<<<<
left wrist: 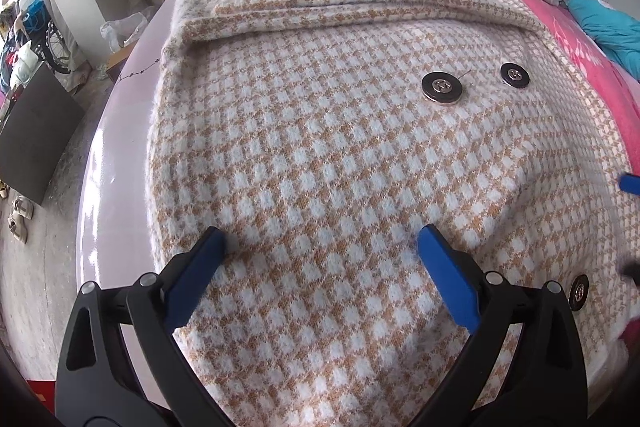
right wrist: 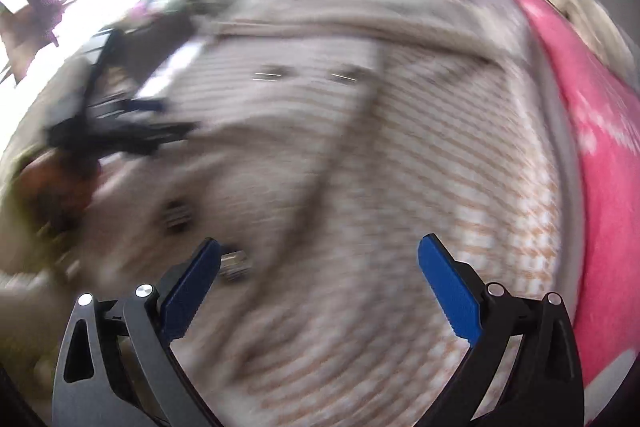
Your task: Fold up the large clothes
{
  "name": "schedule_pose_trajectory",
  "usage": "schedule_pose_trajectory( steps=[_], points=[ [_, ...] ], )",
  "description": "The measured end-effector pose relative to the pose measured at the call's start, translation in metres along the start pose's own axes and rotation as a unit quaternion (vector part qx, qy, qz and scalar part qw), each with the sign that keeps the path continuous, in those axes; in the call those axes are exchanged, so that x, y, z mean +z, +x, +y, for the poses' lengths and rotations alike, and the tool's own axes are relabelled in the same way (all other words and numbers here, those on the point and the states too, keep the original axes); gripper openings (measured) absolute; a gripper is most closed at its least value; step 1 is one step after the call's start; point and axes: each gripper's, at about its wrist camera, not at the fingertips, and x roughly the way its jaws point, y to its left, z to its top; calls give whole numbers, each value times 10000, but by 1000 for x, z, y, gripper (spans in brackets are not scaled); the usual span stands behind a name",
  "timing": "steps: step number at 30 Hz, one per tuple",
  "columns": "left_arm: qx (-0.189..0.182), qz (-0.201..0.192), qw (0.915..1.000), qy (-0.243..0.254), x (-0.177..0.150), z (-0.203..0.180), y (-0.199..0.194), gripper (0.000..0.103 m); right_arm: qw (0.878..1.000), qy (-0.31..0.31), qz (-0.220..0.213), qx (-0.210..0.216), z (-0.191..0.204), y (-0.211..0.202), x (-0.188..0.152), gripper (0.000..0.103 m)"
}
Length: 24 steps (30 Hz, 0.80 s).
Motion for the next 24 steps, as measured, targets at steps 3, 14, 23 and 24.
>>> schedule_pose_trajectory(
  steps=[3, 14, 23, 24],
  points=[
    [5, -3, 10000, -4, 1, -1, 0, 94, 9944, -343, 9, 995, 28, -11, -6, 97],
    [-62, -32, 10000, 10, 0, 1, 1, 94, 9807, -1481, 916, 890, 75, 19, -30, 64],
    [-120, -87, 9999, 59, -5, 3, 0, 94, 9790, -1601, 1117, 587, 72, 22, -39, 18],
    [-126, -91, 9999, 64, -6, 3, 0, 94, 9795, -1552, 1132, 613, 71, 21, -38, 10]
  ],
)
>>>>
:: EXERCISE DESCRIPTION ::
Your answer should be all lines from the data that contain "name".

:: TASK SOLUTION ::
  "name": "schedule_pose_trajectory",
  "description": "The measured end-effector pose relative to the pose measured at the call's start, translation in metres along the start pose's own axes and rotation as a unit quaternion (vector part qx, qy, qz and scalar part qw), each with the sign that keeps the path continuous, in those axes; in the call those axes are exchanged, so that x, y, z mean +z, +x, +y, for the poses' lengths and rotations alike, and the tool's own axes are relabelled in the same way (all other words and numbers here, those on the point and the states too, keep the original axes); gripper openings (measured) absolute; a gripper is most closed at its least value; step 1 is one step after the call's start; point and axes: each gripper's, at about its wrist camera, not at the fingertips, and x roughly the way its jaws point, y to its left, z to its top; calls give whole numbers, each value times 10000, but by 1000 for x, z, y, gripper (spans in brackets are not scaled); the usual span stands behind a name",

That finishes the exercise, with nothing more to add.